Just before Billy Gibbons (vocals/guitars), Dusty Hill (bass/vocals) and Frank Beard (drums) successfully integrated synthesizers into their formula, 1979's Deguello further nudged Texas' proudest boogie-blues outfit into the big time. Gibbons' bedrock riff and sneaky vocal melody on iconic single "Cheap Sunglasses" still loom large on a modern FM soundscape shaped in part by indebted groups like the Black Keys, while the warped "Manic Mechanic"underscores their importance to future genre-manipulating misfits (and avowed ZZ Top acolytes) such as Ministry's Al Jourgensen. But 1983's Eliminator's willfully gimmicky string of videos forever colored the band's image, leaving some with the misconception that Gibbons, Hill and Beard are mere goofballs, thus sadly resigning the essential Deguello and its preceding LPs to relative under-appreciation.
Barring The Dark Side of the Moon, Supertramp's 1979 opus Breakfast in America is arguably the most popular art-rock album of all-time, having sold a reported 20 million copies worldwide, buoyed by the hit singles "The Logical Song," "Goodbye Stranger" and "Take the Long Way Home." Ever since Radiohead abandoned any pretense of mass appeal, art-rock hasn't really existed on any kind of pop scale. As invigorating as they can be, the likes of Muse aren't trying to match 'Tramp co-leaders Rick Davies (the gruff vocalist) or Roger Hodgson's (the Geddy Lee-sounding high-pitched vocalist) semi-snide interest in pop melodies, though Tame Impala's Kevin Parker has name-checked the English band as an influence.
Graham Parker was nearing 30 years old in 1979, when he released Squeezing Out Sparks, a furious blast of new wave energy, and as such wasn't quite able to adopt the era-defining Angry Young Man stance of the likes of fellow Brits Elvis Costello and the Clash. But Sparks did match those latter two for righteous working-class charisma and songwriting chops. Parker was featured in Judd Apatow's instructively titled 2012 film This Is 40.
Led by Tom Waits, there was a curious little neo-Beat scene that thrived in Southern California in the late seventies.
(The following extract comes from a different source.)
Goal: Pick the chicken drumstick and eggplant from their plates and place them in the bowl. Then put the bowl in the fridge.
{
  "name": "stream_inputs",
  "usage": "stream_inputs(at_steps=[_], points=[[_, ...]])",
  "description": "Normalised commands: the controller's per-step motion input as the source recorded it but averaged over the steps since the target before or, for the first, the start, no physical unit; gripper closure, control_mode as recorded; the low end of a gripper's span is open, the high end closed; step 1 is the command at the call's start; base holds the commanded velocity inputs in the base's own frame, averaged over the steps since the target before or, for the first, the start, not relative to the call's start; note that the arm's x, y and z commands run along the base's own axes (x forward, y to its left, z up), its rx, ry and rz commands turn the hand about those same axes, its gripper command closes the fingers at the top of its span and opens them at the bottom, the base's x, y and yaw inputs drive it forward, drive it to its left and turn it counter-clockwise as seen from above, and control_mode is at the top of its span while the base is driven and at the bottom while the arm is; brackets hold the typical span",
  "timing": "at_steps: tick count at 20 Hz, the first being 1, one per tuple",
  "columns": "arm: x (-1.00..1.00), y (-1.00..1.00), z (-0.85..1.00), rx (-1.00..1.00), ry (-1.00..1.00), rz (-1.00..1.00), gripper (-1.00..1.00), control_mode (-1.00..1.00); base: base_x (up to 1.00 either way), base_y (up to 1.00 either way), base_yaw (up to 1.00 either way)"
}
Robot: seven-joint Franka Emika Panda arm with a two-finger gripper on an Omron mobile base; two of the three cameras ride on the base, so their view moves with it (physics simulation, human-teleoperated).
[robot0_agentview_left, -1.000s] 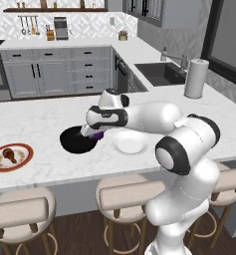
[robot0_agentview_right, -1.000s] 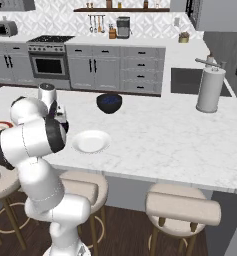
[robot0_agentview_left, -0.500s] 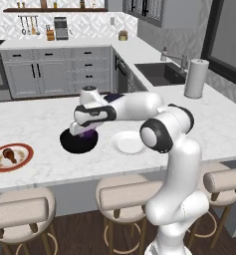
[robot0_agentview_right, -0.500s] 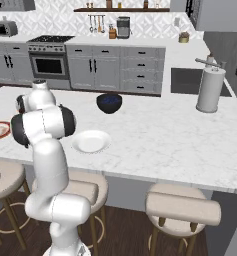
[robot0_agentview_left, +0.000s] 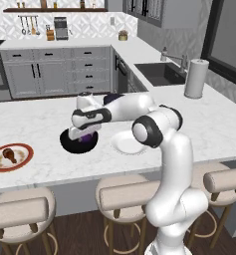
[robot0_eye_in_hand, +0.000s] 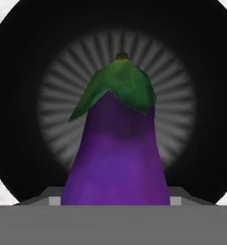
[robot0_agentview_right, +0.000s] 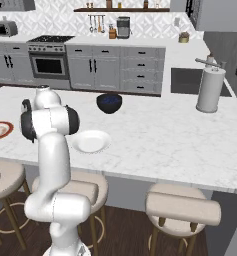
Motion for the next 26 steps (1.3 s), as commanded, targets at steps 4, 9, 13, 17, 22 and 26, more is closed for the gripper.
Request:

But it was Rickie Lee Jones, with her self-titled 1979 debut, a scruffy, charming collection of nostalgic singer-songwriter pop, who was its biggest star. The album rose to No. 3 on the Billboard Top 200, and the swinging single, "Chuck E.'s In Love," hit No. 4 on the Hot 100. Both Jones and Waits have, smartly, long since distanced themselves from the kind of cool-cat retromania displayed on this still charming album.
You'll rarely hear "Southside" Johnny Lyon's name without some mention of Bruce Springsteen, as the careers of the two Jersey acts will always be linked. Lyon's previous two albums featured songs written by Springsteen and his E Street consigliere Steven Van Zandt, as well as covers and a much less serious demeanor. On Hearts of Stone, it seems Lyon was ready to prove he had the performance chops of his pals, who again contributed to songwriting and production. A tad more explicitly indebted to classic soul than a typical Springsteen album is, Hearts of Stone, which, in 1987, snuck on to Rolling Stone's list of the best albums of the previous 20 years, is one every young and old E Street fan needs to own.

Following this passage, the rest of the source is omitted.